Swap “self” for “beauty” and THIS IS BEAUTY CULTURE!!! Beauty culture creates the illusion of lack, it hollows out a void within us, it generates a hunger. It teaches us that beauty is purely physical (it’s not). It teaches us that our physical selves do not meet the criteria for beauty. It stifles actual beauty to the point that we cannot think about anything else. It makes us wild with the need to inhale it, consume it, become it.

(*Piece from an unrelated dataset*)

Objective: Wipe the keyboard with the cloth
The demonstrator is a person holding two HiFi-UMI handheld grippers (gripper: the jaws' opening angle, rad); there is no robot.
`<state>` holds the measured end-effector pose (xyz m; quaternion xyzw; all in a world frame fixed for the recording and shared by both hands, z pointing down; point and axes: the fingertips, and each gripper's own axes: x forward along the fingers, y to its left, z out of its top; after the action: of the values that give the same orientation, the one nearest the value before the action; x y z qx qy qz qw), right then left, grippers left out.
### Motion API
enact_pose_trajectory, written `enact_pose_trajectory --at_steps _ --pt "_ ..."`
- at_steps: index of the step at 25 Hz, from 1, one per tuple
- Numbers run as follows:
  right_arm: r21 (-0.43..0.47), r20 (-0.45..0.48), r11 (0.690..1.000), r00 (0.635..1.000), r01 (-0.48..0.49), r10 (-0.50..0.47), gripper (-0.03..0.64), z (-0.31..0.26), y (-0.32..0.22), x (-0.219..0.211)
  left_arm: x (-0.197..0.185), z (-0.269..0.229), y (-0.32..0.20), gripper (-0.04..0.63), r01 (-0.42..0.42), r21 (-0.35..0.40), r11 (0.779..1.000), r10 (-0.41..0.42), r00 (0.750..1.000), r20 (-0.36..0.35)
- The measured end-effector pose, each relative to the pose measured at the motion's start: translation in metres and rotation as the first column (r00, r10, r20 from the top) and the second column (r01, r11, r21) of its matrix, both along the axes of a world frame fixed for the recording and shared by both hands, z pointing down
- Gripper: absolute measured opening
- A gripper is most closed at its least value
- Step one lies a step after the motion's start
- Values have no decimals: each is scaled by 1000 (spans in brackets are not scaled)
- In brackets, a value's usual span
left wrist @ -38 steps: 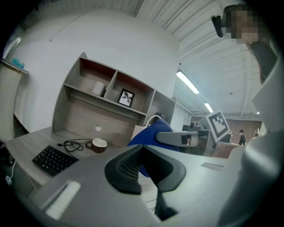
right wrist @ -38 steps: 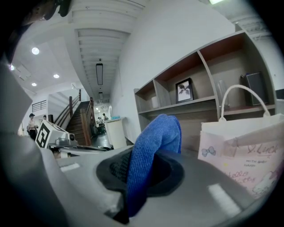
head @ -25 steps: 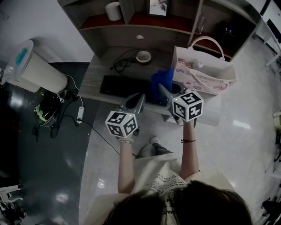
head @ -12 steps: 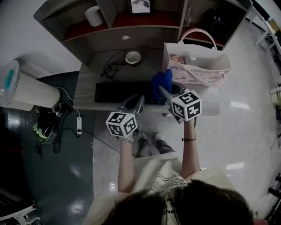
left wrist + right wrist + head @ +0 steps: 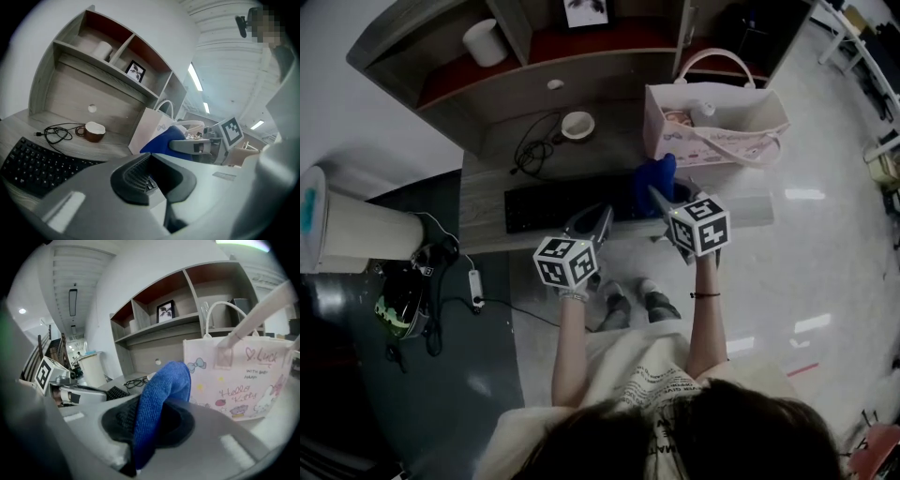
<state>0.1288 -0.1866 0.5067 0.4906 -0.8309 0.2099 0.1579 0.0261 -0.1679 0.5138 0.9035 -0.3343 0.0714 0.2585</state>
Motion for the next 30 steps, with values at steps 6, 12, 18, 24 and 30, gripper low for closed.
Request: enact_pose_trajectory --at_steps 6,12,18,24,30 --pt "-18 -66 993 991 -121 119 60 12 8 15 1 21 3 5 -95 -46 994 96 995 -1" --pt "-23 -113 978 973 -207 203 60 23 17 26 7 41 11 5 -145 -79 986 144 989 -13" --pt "-60 -147 970 963 -237 226 60 43 18 32 15 50 13 5 -155 -100 983 154 988 -20" --pt "-88 -109 967 967 -239 230 59 59 4 27 26 50 6 5 -140 -110 984 137 990 -37" --pt "-106 -64 971 975 -217 211 60 65 -11 21 24 52 -1 5 -118 -115 986 116 993 -23"
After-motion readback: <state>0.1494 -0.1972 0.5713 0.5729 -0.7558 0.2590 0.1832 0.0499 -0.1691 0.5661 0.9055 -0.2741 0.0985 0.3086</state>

Beauty culture instills insecurity precisely to encourage an obsession with standardized beauty, and all the behaviors that come with that obsession: constant product consumption; stunted mental, emotional, and spiritual growth by way of an all-encompassing focus on the physical form; seeding racist, colorist, sexist, ageist, ableist, consumerist, binary-enforcing values throughout society via adherence to Western beauty ideals (which, again, are the physical manifestations of all those -ists). It is all by design.
This — the deliberate suffocation of beauty — is what Hadid is describing in her Vogue interview. I think the more that we can acknowledge this, and identify this, and stop saying, “Oh, it’s so strange that I feel so ugly but still care so much about beauty,” and start saying “Oh, it’s so fucking typical of this exploitative system that I feel so ugly but still care so much about beauty,” the freer we will be.
And anyway, as Hadid and her nose now know, there is no real, lasting fulfillment to be found in manufacturing (supposed) beauty in the physical dimension alone. The “beauty void” is a psychological thing; a spiritual thing, even. One won’t and can’t and doesn’t fill the other. Our inherent human longing for beauty can only be satisfied when we, collectively, begin to understand beauty for what it really is: not a set of physical features, but an energy, a resource — a life force that’s in us and around us, everywhere, all the time, like oxygen.
“everyone here at least, on this particular mailing list — has felt robbed of beauty and subsequently obsessed with attaining it.“— 🤯🤯🤯
This article would have saved me many copays to a therapist.
This made me so sad when I read it. I also thought of all the trans kids who are now in danger of not having access to gender-affirming care, and how easy it is for straight, cis people to get surgeries like this. How flippant many parents are about it, how flippant our culture is about it. It also makes me think of Jennifer Grey, they actress from Dirty Dancing, who got a nose job after that role and totally changed her face. Our culture (and all cultures) is so aggressive towards any "look" that's outside the "norm" and the norm continues to be oppressively rigid. To say it bums me out is an extreme understatement.